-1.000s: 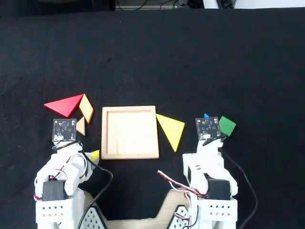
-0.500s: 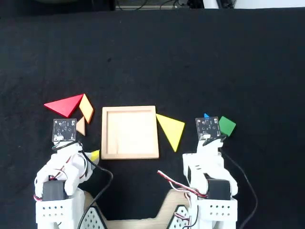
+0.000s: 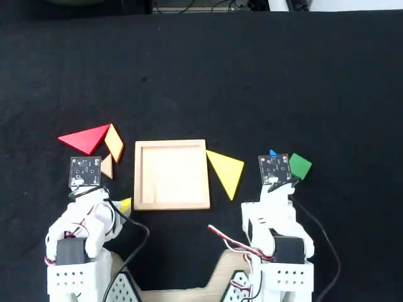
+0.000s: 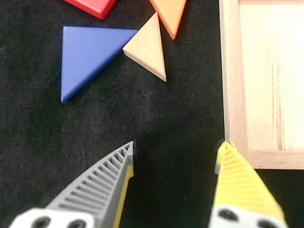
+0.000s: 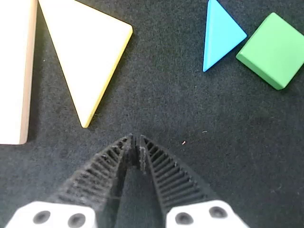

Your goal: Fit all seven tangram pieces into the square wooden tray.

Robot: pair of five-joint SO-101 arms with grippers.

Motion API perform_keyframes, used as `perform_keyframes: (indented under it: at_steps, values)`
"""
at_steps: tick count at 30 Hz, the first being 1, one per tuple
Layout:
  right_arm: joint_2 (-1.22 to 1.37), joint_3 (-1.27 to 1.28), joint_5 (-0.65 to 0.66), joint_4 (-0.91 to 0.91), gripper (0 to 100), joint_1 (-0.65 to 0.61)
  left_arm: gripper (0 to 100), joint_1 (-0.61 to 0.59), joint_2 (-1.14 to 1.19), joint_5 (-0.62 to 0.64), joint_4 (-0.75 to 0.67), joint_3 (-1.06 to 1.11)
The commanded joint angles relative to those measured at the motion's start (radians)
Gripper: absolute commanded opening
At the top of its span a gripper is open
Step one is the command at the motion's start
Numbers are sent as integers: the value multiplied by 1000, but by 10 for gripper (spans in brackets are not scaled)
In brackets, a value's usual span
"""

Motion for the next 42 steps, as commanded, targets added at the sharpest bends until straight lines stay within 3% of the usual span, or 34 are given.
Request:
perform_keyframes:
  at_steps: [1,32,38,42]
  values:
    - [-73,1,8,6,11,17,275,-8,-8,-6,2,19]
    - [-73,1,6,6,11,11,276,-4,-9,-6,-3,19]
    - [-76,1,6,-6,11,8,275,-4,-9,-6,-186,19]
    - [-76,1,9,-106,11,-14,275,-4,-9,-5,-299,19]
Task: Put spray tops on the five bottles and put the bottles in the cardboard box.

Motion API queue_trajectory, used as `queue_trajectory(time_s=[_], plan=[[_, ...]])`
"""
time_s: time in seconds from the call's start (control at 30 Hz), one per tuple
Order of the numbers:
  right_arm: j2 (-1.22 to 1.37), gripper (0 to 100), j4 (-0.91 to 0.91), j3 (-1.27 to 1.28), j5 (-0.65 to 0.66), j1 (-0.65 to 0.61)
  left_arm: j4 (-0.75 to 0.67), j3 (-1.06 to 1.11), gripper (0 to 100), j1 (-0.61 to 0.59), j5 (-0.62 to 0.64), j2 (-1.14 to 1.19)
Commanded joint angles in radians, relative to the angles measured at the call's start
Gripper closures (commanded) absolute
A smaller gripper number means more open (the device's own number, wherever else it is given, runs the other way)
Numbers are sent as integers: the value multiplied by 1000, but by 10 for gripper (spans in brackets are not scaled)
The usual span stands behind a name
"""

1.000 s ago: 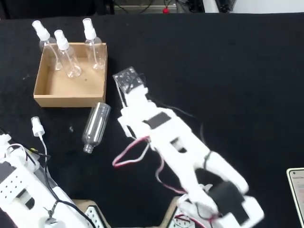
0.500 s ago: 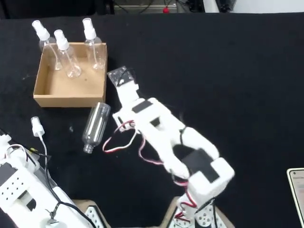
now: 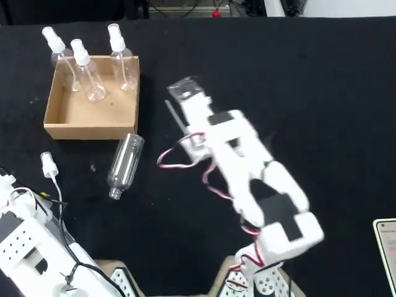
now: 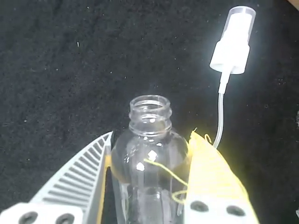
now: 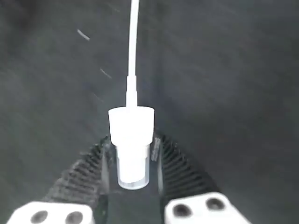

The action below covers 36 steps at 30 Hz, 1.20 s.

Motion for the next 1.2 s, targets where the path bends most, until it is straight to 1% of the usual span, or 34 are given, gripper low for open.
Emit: queue_trajectory(time_s=[0.0, 0.13, 0.2, 0.27, 0.33, 0.43, 0.47, 0.53, 0.67, 0.73, 0.83, 0.97, 1.03, 1.1, 1.17], plan=[[-130, 987, 64, 19, 295, 181, -11, -10, 945, 4, 5, -18], [-162, 987, 129, 90, 643, 325, -11, -10, 945, 8, 5, -18], [-168, 987, 163, 147, 806, 354, -11, -10, 945, 8, 5, -18], [-182, 987, 172, 200, 925, 364, -11, -10, 945, 8, 5, -17], [-199, 987, 169, 240, 993, 358, -11, -8, 945, 8, 5, -15], [-206, 982, 130, 249, 1007, 336, -11, -8, 945, 4, 5, -15], [-203, 982, 114, 249, 988, 330, -9, -8, 945, 4, 5, -15], [-203, 956, 72, 248, 899, 324, -8, -8, 945, 2, 5, -15], [-205, 811, -58, 248, 700, 330, -8, -8, 945, 2, 5, -17], [-205, 773, -109, 252, 624, 330, -6, -8, 945, 2, 5, -17], [-214, 781, -133, 243, 520, 330, -12, 5, 945, 7, 5, -18], [-245, 781, -86, 171, 341, 330, -12, 8, 945, 8, 3, -18], [-262, 781, -41, 125, 218, 322, -12, 7, 945, 7, 3, -18], [-266, 797, -14, 87, 55, 307, -12, 7, 945, 7, 3, -18], [-255, 845, -8, 71, -97, 287, -12, 7, 945, 7, 3, -18]])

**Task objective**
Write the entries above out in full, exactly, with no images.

**Response to the task**
-1.000s: 
-0.500s: 
+0.000s: 
+0.000s: 
+0.000s: 

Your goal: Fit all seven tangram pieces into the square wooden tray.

Robot: pair of five-joint SO-101 arms with grippers.

Motion API perform_keyframes, used as `perform_keyframes: (indented under it: at_steps, values)`
"""
at_steps: tick count at 30 Hz, the first being 1, one per tuple
Layout:
  right_arm: joint_2 (-1.22 to 1.37), joint_3 (-1.27 to 1.28), joint_5 (-0.65 to 0.66), joint_4 (-0.91 to 0.91), gripper (0 to 100), joint_1 (-0.65 to 0.61)
  left_arm: gripper (0 to 100), joint_1 (-0.61 to 0.59), joint_2 (-1.14 to 1.19), joint_5 (-0.62 to 0.64), joint_4 (-0.75 to 0.67), joint_3 (-1.06 to 1.11)
The commanded joint angles relative to those measured at the motion's start (radians)
Gripper: absolute commanded opening
At the top of its span a gripper is open
Step one is the command at the motion's start
Numbers are sent as integers: the value multiplied by 1000, but by 10 for gripper (spans in brackets are not scaled)
In brackets, a value's usual span
"""

Motion for the next 42 steps, as commanded, targets added at the sharpest bends until straight lines stay within 3% of the usual span, or 34 are given.
Request:
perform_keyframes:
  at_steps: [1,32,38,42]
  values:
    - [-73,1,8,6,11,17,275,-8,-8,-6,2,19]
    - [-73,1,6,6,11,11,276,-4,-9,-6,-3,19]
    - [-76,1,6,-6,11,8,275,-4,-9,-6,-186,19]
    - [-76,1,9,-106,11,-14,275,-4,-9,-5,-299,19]
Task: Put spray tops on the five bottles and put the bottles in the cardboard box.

Motion API queue_trajectory, used as `queue_trajectory(time_s=[_], plan=[[_, ...]])`
"""
time_s: time in seconds from the call's start (control at 30 Hz), one per tuple
Order of the numbers:
  right_arm: j2 (-1.22 to 1.37), gripper (0 to 100), j4 (-0.91 to 0.91), j3 (-1.27 to 1.28), j5 (-0.65 to 0.66), j1 (-0.65 to 0.61)
  left_arm: j4 (-0.75 to 0.67), j3 (-1.06 to 1.11), gripper (0 to 100), j1 (-0.61 to 0.59), j5 (-0.62 to 0.64), j2 (-1.14 to 1.19)
Commanded joint angles in radians, relative to the angles measured at the call's start
Gripper closures (commanded) absolute
A smaller gripper number means more open (the device's own number, wherever else it is given, runs the other way)
Numbers are sent as integers: the value multiplied by 1000, but by 10 for gripper (spans in brackets are not scaled)
The usual span stands behind a name
"""

1.000 s ago: 
0.500 s ago: 
now: 
now: 
now: 

The action below covers 36 steps at 30 Hz, 1.20 s.

Motion for the next 1.2 s, targets where the path bends most, until it is straight to 1% of the usual span, or 34 are given, gripper low for open.
Emit: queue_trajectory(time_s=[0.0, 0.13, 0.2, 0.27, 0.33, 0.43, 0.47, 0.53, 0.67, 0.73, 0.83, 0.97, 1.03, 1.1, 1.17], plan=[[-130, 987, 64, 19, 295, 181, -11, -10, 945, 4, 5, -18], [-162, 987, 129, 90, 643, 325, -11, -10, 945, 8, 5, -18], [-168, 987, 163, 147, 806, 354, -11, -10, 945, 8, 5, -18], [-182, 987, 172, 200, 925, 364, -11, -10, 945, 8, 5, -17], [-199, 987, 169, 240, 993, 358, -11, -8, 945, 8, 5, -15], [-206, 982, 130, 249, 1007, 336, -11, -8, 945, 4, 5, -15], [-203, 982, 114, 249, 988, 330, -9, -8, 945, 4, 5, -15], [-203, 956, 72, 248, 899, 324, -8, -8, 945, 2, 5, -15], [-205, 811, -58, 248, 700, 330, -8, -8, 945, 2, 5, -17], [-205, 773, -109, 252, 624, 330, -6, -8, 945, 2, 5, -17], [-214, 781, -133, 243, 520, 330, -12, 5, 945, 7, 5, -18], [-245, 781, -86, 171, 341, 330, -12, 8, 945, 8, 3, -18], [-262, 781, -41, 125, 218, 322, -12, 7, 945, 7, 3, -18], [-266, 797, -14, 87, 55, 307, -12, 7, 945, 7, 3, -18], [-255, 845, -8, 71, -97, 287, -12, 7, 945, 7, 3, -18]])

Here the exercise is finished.